[DATASET SECTION]

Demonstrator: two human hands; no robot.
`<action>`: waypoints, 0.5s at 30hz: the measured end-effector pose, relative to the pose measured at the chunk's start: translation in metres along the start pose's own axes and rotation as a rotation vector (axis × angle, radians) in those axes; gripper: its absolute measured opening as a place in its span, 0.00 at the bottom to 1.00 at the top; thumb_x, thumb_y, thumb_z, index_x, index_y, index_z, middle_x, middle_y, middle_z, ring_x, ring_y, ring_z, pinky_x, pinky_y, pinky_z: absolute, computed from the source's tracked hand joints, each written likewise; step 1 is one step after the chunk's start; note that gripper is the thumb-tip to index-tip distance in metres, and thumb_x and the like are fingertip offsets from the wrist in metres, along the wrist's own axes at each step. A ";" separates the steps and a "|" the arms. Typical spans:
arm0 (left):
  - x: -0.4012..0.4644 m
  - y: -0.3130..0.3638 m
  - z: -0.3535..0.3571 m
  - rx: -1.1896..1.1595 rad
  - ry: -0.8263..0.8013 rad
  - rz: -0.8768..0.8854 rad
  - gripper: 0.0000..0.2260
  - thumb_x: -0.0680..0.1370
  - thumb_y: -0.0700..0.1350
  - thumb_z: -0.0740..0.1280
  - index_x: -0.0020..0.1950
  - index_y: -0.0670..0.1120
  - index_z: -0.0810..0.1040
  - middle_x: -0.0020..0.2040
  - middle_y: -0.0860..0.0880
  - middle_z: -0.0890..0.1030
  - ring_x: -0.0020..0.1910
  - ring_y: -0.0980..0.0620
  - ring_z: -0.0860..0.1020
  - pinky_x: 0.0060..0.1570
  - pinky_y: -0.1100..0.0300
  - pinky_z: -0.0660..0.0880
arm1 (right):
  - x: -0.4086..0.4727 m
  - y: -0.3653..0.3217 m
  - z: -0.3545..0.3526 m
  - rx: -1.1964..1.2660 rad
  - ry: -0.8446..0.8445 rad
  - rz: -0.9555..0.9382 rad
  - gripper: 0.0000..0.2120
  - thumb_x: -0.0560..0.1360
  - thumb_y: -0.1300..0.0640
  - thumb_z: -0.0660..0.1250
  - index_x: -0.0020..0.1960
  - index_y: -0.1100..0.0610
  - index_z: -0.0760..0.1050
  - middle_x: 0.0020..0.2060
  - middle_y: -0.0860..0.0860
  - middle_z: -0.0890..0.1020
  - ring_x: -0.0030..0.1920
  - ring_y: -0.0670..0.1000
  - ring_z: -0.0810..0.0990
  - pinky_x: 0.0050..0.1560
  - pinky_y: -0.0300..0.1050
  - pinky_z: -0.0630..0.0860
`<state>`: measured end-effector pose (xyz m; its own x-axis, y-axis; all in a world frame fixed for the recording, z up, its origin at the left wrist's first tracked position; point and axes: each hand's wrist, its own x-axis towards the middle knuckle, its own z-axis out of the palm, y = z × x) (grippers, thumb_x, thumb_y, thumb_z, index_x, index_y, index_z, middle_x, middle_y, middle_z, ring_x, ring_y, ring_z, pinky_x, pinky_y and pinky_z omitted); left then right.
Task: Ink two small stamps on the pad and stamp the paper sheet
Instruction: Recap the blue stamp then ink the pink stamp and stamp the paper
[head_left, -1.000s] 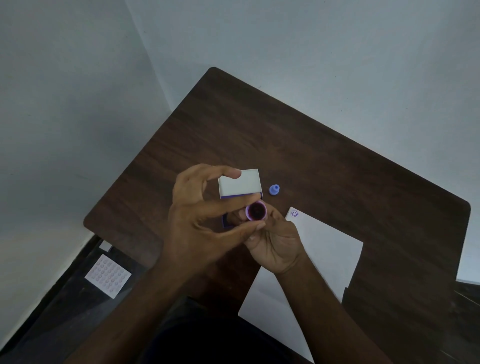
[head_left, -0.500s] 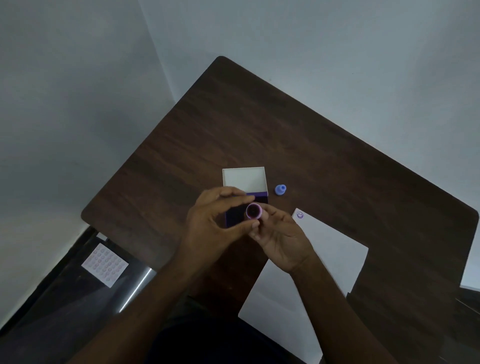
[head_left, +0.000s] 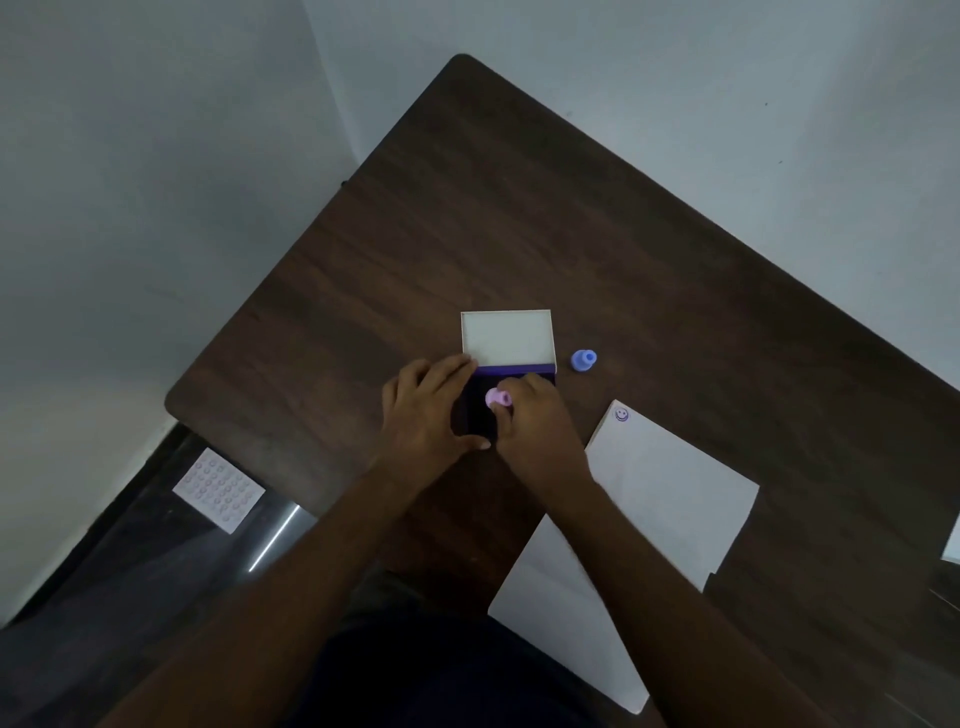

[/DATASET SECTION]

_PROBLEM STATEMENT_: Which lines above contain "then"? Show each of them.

_PROBLEM SOLUTION_:
`<state>`: measured end-effector pose (xyz m; its own x-axis, y-axis; all in a world frame fixed for the recording, z up, its origin at the left wrist's first tracked position; point and axes: each hand's wrist, its own x-axis towards the middle knuckle, its own z-axis out of the palm, y = z × x) (grippers, thumb_x, thumb_y, thumb_z, index_x, index_y, index_z, middle_x, middle_y, middle_z, ring_x, ring_y, ring_z, pinky_x, pinky_y and pinky_z omitted); left then right.
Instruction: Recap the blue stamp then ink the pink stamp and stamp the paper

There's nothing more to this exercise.